Interval bound propagation (IBP) is an example of an algorithm that trains a model to be consistent with a specification. DeepMind have used it successfully to classify handwritten digits and simple images. IBP balances two requirements in training a model: first to fit the data (for accuracy), and second to ensure that no small change to the input will cause misclassification (for robustness).
IBP works by creating a bounding box around the set of possible adversarial changes as they propagate through the neural network. This makes it easy to compute the upper bound on the worst-case violation of the specification to be verified. By specifically training models to be verifiable, this method produces models that are inherently easier to verify, much like using test driven development encourages more testable code.
I used IBP in my Cortex project to build a verifiably robust traffic sign classifier as a practical example to investigate robustness in AI. I trained two networks using IBP: one optimised for small variations and one for large variations. I also built a standard convolutional neural network, which is the standard solution for image classification tasks and therefore a good baseline for comparison. All networks were on the German Traffic Sign Recognition Benchmark Dataset, a dataset of around 40,000 labelled images of 43 different types of traffic signs.

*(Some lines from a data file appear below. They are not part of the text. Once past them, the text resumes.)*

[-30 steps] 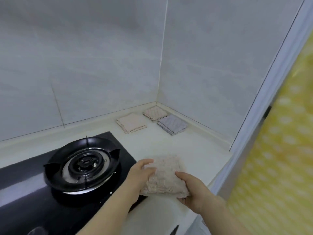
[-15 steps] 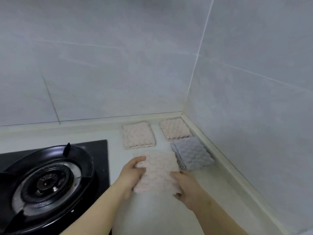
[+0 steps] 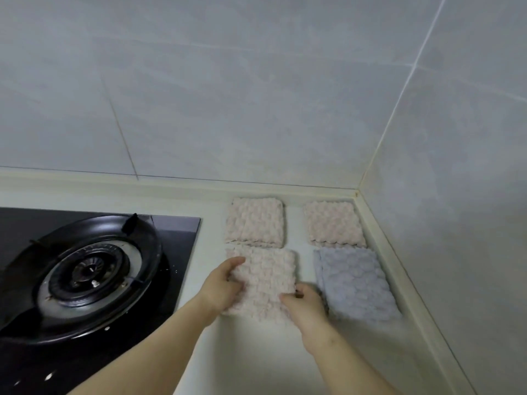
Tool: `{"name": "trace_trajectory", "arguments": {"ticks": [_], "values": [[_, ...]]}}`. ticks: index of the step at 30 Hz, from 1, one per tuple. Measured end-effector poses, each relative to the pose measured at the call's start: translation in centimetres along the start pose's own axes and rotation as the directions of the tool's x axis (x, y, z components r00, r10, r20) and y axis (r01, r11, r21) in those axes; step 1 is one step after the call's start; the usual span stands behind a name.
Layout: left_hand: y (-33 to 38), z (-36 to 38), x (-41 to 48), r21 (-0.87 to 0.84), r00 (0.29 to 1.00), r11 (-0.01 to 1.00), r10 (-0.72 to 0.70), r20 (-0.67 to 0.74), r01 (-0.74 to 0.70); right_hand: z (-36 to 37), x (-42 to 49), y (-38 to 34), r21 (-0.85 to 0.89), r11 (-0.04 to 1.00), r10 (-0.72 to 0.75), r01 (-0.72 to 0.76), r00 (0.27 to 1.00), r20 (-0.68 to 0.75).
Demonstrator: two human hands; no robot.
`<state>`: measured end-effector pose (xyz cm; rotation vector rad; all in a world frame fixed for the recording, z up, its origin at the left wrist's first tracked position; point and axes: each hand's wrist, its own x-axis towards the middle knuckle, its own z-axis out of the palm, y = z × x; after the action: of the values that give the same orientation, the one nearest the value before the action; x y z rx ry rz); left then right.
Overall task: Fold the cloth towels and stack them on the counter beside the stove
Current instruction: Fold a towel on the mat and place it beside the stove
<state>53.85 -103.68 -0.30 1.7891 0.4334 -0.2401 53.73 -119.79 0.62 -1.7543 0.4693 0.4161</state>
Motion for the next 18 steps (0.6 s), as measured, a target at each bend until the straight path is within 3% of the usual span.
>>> {"name": "trace_trajectory", "arguments": {"ticks": [3, 7, 11, 18], "values": [[-0.4, 0.5, 0.2, 0.076, 0.999, 0.997, -0.007, -0.053, 0.011, -0.2, 0.3, 0.3, -0.035, 0.999, -0.003, 0.003, 1.0, 0.012], [-0.9, 0.3, -0.4, 0.31, 0.982, 0.95, 0.095, -0.163, -0.04, 0.0, 0.5, 0.6, -0.152, 0.986, -0.075, 0.067, 0.996, -0.048], [0.5, -0.8, -2.6, 0.255, 0.96, 0.967, 0.073, -0.27, -0.002, 0.5, -0.9, -0.5, -0.488, 0.842, -0.31, 0.229, 0.946, -0.091], [0.0, -5.9, -7.7, 0.136, 0.934, 0.989, 0.097, -0.344, -0.053, 5.9, -5.0, -2.8, -0.419, 0.806, -0.413, 0.419, 0.904, 0.11]]}}
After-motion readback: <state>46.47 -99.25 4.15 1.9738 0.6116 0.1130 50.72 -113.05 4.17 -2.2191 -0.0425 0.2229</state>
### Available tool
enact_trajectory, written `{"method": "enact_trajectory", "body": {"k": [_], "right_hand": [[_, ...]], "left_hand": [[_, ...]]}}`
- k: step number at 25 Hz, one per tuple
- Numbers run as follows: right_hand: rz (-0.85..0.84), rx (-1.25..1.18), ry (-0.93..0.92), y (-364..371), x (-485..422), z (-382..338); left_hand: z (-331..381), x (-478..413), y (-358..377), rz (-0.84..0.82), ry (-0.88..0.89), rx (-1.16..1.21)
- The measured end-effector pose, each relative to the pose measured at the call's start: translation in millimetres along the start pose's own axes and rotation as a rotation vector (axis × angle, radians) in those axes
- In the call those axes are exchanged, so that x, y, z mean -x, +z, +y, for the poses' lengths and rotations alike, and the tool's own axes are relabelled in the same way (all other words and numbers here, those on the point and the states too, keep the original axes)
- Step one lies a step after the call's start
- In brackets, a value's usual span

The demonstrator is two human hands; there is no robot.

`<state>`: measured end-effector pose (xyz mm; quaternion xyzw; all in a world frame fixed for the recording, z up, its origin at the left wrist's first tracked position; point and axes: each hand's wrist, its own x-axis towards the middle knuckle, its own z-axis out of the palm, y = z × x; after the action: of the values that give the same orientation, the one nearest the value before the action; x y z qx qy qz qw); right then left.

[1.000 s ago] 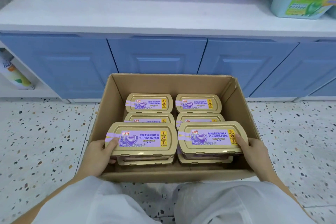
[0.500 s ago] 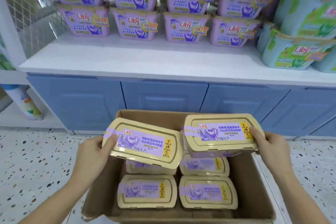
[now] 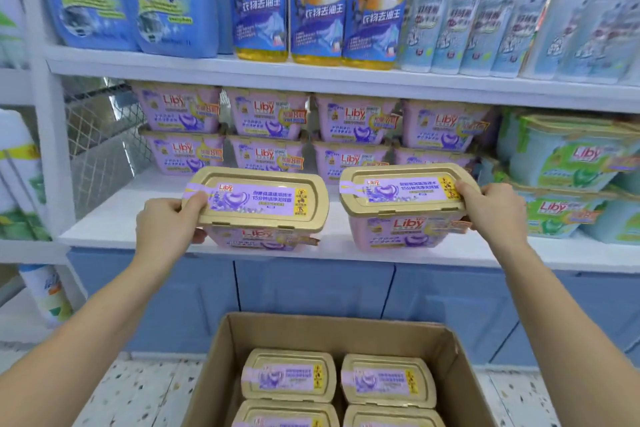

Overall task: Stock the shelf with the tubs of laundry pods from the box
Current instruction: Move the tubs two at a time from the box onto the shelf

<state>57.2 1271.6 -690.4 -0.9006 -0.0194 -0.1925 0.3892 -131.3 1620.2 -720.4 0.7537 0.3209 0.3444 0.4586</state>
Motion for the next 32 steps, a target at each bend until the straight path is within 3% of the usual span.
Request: {"method": "enact_trajectory", "body": {"k": [6, 15, 23, 26, 32], "right_hand": [[-0.036, 0.003, 0.106, 35.8, -31.0, 7.2], [-0.068, -0.15, 0.224, 62.7, -43.2, 13.2], [-0.112, -0.198, 0.094, 61.5, -27.8, 14.8], [-0.143, -0.225, 0.048, 55.3, -18.7, 19.3], [-0.041, 0.01, -0.127, 50.8, 42.6, 81.5]], "left_hand": [[9.6, -44.6, 29.4, -0.063, -0.156, 0.027], [15.0, -81.6, 59.3, -0.199, -0.228, 0.028], [1.5, -65.1, 69.7, -0.105, -0.129, -0.064], [-1.4, -54.8, 65.6, -0.099, -0.101, 0.025], [-53.0, 8.4, 52.1, 0.038, 0.05, 0.133]]}}
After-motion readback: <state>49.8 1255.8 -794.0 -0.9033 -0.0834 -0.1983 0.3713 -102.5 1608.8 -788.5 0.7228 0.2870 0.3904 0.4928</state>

To evaluate the performance of these systems, we can calculate different types of accuracy: the fraction of correctly classified examples in different test sets.
Both the baseline network and the IBP network have similar nominal accuracies over 90%. As the IBP network balances accuracy with robustness, it has a slightly lower nominal accuracy than the baseline network. However, the baseline network has little resistance to a strong attack, unlike the IBP network. As well as effectiveness against adversaries, IBP allows us to determine the verified accuracy. This means we can place an upper bound on the fraction of examples for which we can guarantee that no possible modification (of a given size) would cause misclassification.
Classifying the traffic sign images is a difficult problem to solve; there are many classes and limited data. Moreover, defending against adversarial examples is challenging as it requires the AI to produce good outputs for every possible input. This suggests that in order to train a robust classifier even more data is needed than the large datasets required to attain good accuracy.
It is impossible to train a classifier on every possible example but training it to be robust provides some confidence that it will be able to handle unexpected scenarios. By testing the performance of the system when we are intentionally trying to cause it to misbehave, we are simultaneously testing the performance in the worst-case scenarios and rare failure cases.
Robustness in AI is important for three key reasons:
- Defending against adversaries: addressing security concerns and intended harm to the system.
- Rare failure cases: testing the performance in the worst-case scenarios provides evidence that the system will not misbehave due to any unforeseen randomness in real-world environments.
- Measuring progress of AI towards human-level abilities: adversarial attacks demonstrate dramatic differences in decision making between humans and AI. Understanding these differences is crucial to our trust in AI.
When building AI systems, robustness is an important and useful tool in our toolkit. It allows us to verify and validate that our models are behaving in the intended way. Thorough testing of AI is just as important as testing of software, and development of best practices is key to our trust in AI.